■ Task goal: Go through the listing below and gather every line with the word "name".

------

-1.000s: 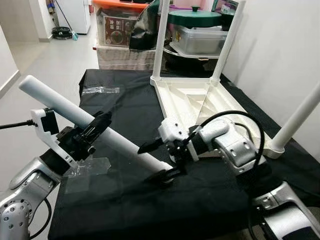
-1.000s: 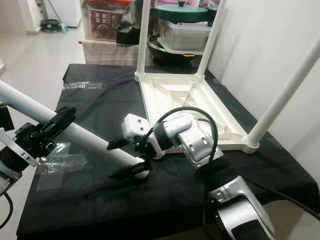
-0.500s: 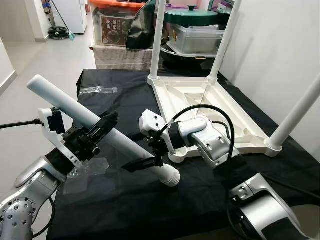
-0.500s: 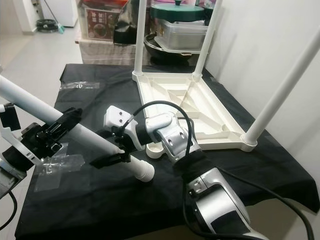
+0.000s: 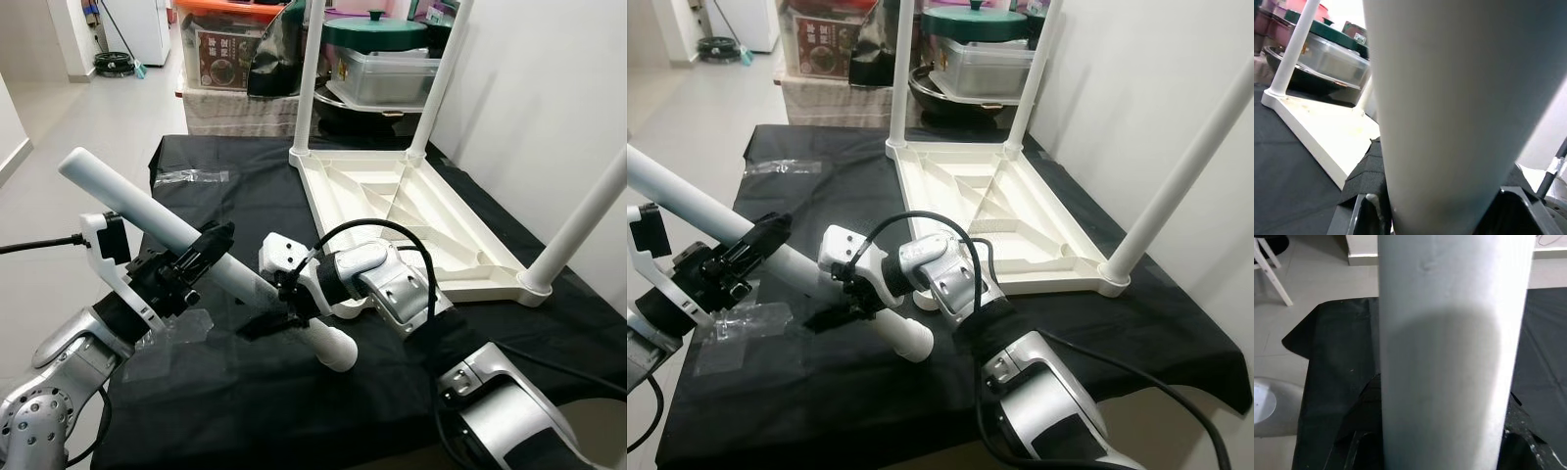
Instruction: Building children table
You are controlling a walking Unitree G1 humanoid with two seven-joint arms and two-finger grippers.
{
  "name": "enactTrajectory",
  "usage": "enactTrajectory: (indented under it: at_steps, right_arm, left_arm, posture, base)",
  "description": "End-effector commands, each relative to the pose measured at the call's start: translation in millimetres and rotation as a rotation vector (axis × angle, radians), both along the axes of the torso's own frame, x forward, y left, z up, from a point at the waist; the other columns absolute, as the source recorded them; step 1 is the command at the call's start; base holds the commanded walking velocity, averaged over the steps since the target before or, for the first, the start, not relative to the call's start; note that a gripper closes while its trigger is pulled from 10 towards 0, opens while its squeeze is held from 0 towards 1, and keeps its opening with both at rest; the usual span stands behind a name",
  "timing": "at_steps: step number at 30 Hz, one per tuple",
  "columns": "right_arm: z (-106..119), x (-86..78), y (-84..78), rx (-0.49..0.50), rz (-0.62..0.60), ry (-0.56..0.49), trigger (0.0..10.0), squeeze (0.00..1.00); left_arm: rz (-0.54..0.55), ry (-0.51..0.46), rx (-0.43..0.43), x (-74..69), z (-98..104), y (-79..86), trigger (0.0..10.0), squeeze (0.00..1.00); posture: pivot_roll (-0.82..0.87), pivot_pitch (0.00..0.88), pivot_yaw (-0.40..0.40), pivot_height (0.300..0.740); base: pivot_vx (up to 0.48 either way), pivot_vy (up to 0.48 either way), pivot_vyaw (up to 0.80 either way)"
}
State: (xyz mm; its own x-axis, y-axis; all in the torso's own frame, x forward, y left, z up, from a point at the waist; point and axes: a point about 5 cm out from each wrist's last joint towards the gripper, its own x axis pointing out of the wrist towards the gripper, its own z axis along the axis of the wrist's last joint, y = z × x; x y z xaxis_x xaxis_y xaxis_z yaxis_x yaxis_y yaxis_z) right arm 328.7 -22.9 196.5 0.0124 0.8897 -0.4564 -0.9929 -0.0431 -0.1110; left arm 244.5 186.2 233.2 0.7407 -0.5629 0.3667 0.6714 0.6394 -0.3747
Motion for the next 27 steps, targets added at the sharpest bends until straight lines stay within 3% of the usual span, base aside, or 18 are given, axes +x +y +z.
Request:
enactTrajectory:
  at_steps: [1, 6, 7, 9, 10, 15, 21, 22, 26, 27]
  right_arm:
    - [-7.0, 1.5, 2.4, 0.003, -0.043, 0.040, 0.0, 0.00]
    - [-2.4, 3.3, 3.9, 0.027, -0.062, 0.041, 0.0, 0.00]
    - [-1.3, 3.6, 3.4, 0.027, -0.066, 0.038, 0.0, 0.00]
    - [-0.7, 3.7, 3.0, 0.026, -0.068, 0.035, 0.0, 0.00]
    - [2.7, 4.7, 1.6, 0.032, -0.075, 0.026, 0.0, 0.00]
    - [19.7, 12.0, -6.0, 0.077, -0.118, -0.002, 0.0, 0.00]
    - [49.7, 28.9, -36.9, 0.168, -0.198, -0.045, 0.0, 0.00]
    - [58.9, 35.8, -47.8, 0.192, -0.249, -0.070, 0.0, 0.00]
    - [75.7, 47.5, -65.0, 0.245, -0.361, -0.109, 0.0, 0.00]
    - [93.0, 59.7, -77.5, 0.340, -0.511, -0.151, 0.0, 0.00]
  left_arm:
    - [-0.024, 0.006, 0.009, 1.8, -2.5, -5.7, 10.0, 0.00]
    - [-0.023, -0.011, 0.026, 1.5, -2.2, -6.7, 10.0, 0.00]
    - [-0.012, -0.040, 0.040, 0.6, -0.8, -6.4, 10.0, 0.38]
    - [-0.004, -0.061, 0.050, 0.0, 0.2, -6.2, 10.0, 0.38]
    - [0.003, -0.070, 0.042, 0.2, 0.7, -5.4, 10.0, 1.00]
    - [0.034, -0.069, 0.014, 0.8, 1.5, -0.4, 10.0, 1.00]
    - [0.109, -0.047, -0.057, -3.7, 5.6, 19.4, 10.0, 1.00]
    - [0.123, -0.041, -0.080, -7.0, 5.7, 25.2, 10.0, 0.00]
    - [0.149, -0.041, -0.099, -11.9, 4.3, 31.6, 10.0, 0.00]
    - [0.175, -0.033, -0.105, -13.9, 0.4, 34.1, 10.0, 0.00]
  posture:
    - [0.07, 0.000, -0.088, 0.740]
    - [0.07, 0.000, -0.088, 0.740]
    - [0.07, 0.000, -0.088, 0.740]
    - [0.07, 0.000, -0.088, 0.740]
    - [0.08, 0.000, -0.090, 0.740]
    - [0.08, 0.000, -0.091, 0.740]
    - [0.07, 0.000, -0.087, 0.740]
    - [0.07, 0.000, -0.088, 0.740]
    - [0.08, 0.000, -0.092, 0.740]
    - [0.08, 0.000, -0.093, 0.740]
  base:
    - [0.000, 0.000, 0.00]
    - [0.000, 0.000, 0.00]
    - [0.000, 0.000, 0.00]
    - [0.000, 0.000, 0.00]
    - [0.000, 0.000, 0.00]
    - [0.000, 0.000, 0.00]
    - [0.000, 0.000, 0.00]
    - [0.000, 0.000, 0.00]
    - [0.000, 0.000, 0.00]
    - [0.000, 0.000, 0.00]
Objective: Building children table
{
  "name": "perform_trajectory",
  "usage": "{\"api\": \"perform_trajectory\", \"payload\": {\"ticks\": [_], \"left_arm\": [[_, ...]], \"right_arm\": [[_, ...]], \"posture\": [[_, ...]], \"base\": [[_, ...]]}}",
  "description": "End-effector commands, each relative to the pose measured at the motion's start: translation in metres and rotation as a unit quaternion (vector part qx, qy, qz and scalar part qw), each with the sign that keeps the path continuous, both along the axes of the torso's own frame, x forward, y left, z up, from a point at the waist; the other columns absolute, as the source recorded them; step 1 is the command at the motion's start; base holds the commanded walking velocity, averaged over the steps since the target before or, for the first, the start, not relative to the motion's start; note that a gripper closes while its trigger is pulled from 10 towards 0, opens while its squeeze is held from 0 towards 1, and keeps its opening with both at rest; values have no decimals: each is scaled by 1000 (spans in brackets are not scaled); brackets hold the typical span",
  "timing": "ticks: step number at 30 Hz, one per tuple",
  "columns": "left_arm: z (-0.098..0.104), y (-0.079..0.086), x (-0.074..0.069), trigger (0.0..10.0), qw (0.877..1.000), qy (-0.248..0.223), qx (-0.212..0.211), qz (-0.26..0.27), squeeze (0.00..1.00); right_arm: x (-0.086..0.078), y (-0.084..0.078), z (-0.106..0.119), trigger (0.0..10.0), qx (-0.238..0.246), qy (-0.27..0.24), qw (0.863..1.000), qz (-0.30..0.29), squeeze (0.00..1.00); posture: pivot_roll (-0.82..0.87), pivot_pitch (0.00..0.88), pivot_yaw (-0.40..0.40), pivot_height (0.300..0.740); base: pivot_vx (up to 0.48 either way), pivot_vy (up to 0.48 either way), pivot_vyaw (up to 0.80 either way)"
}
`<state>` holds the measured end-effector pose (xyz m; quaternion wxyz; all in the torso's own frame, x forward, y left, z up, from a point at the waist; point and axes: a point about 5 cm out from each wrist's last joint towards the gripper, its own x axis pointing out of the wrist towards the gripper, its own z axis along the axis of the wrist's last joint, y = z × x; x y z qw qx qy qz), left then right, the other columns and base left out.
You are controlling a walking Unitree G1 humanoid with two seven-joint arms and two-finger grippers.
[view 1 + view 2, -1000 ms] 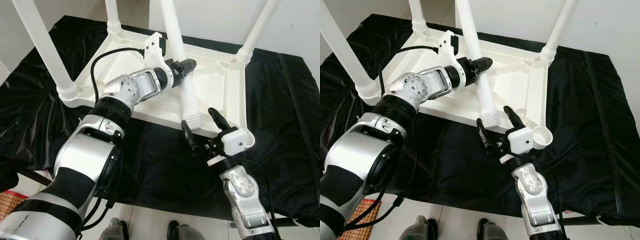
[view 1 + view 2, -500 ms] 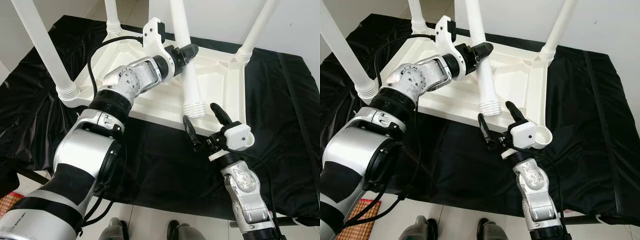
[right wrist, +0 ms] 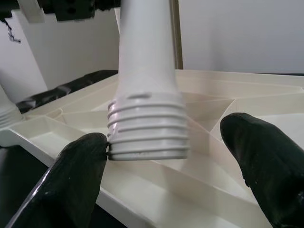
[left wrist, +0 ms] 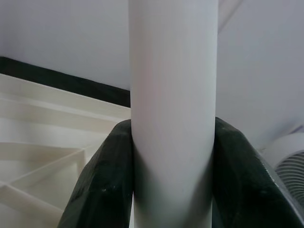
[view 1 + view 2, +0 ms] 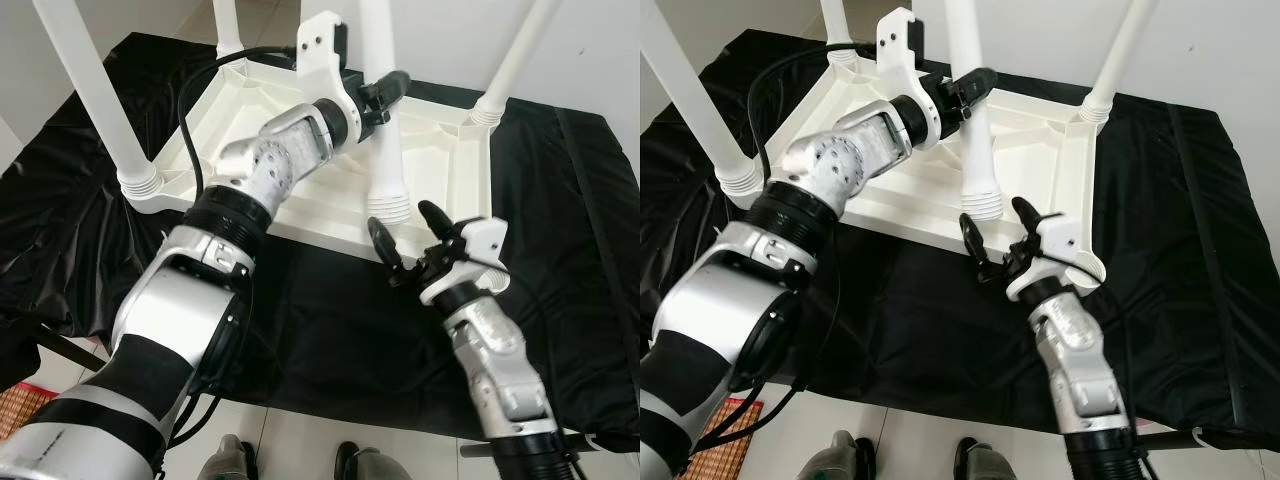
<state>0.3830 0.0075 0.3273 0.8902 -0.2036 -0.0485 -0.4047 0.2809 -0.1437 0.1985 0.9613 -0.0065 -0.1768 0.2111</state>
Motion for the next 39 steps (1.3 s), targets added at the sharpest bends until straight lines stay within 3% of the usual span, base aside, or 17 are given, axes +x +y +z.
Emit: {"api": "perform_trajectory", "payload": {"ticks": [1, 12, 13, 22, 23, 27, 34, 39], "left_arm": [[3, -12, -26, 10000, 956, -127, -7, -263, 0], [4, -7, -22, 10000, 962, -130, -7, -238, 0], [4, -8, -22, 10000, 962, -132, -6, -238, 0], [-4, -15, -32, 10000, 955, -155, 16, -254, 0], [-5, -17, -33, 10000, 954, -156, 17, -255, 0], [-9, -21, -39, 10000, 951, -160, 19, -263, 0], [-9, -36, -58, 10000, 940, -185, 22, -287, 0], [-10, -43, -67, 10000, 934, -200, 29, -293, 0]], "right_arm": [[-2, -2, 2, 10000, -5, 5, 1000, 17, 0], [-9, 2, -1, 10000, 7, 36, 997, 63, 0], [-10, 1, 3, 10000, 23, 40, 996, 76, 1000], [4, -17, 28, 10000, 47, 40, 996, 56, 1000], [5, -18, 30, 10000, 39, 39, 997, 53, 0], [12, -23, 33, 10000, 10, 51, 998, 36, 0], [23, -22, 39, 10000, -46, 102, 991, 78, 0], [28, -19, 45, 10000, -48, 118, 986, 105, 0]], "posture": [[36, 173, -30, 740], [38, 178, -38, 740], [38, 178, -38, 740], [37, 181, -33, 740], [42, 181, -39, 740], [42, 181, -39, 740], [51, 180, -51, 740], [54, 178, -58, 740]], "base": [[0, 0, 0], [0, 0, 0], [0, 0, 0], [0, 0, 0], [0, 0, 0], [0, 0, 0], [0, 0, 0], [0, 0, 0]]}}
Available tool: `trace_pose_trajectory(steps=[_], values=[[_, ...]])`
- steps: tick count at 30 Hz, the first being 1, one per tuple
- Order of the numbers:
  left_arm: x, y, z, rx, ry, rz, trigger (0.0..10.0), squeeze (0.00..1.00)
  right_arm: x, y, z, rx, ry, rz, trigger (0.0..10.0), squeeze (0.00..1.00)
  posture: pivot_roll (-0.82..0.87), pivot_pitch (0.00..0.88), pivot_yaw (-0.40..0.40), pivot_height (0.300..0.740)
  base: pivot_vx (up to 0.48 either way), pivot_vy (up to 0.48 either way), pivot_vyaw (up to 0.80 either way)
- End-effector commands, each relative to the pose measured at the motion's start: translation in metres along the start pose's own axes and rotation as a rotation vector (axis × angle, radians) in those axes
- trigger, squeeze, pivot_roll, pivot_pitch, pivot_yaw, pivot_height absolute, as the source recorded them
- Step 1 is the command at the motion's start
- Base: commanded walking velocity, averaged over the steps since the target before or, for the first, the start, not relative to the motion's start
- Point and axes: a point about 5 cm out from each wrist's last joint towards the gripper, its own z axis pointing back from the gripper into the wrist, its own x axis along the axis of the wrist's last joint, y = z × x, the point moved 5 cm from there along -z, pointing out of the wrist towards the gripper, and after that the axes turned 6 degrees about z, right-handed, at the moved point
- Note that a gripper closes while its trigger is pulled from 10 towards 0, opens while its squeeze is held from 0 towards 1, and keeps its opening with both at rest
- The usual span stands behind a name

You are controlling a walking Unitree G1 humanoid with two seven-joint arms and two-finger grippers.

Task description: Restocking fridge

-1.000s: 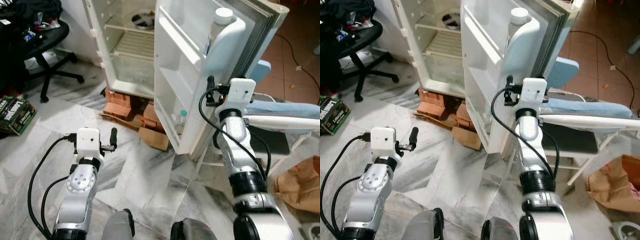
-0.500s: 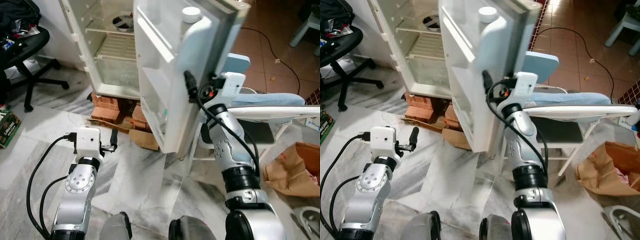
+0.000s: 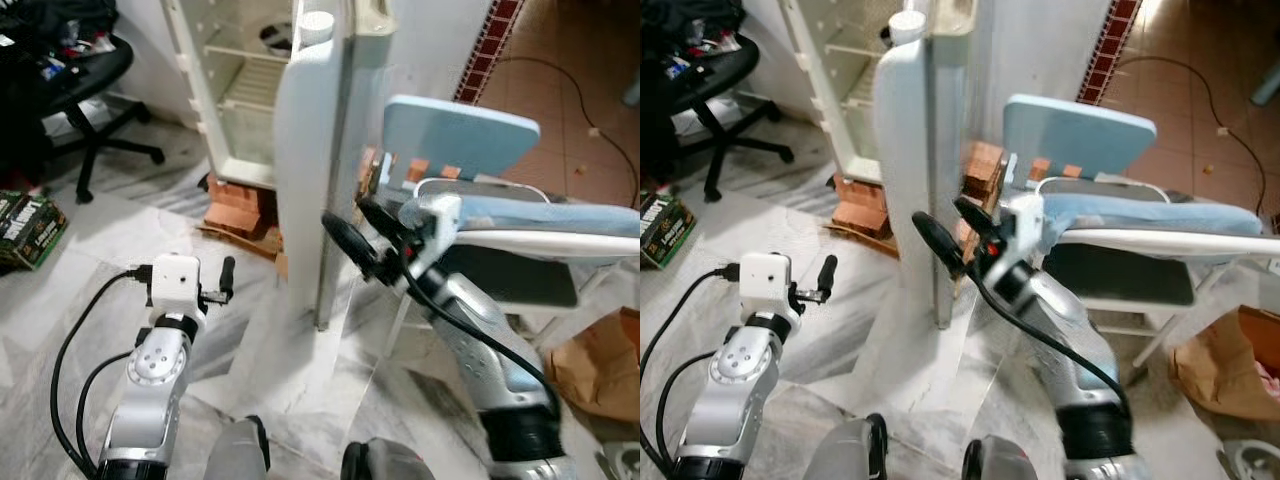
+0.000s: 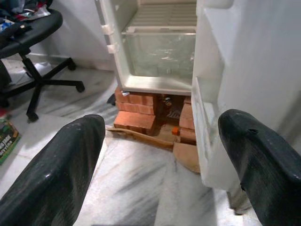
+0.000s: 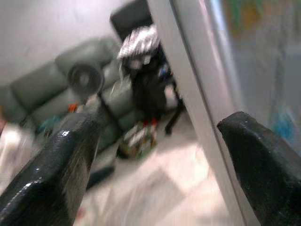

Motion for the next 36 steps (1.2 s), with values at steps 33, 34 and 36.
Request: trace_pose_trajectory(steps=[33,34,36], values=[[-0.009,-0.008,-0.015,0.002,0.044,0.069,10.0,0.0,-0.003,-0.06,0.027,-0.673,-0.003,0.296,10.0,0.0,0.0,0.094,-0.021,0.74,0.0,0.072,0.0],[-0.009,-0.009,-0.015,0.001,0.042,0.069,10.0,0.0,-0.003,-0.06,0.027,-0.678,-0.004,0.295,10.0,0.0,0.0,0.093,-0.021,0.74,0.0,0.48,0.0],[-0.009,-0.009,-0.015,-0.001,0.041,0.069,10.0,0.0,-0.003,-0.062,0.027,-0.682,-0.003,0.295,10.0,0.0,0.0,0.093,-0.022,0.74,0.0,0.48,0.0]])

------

■ Reply to the task:
  "name": "enactTrajectory",
  "description": "End-effector commands, each relative to the pose measured at the call's start: translation in millimetres and rotation as a rotation vector (axis × angle, radians), both along the axes of the torso's own frame, x forward, y left, z up, from a point at the waist; the other columns absolute, as the source recorded them; step 1 is the command at the call's start; base holds the commanded walking velocity, averaged over the steps since the target before or, for the first, the start, not relative to the call's start; note that a gripper closes while its trigger is pulled from 10 towards 0, opens while its squeeze is held from 0 towards 1, and keeps its opening with both at rest; the usual span stands behind a name",
  "name": "perform_trajectory",
- The usual span stands behind a name

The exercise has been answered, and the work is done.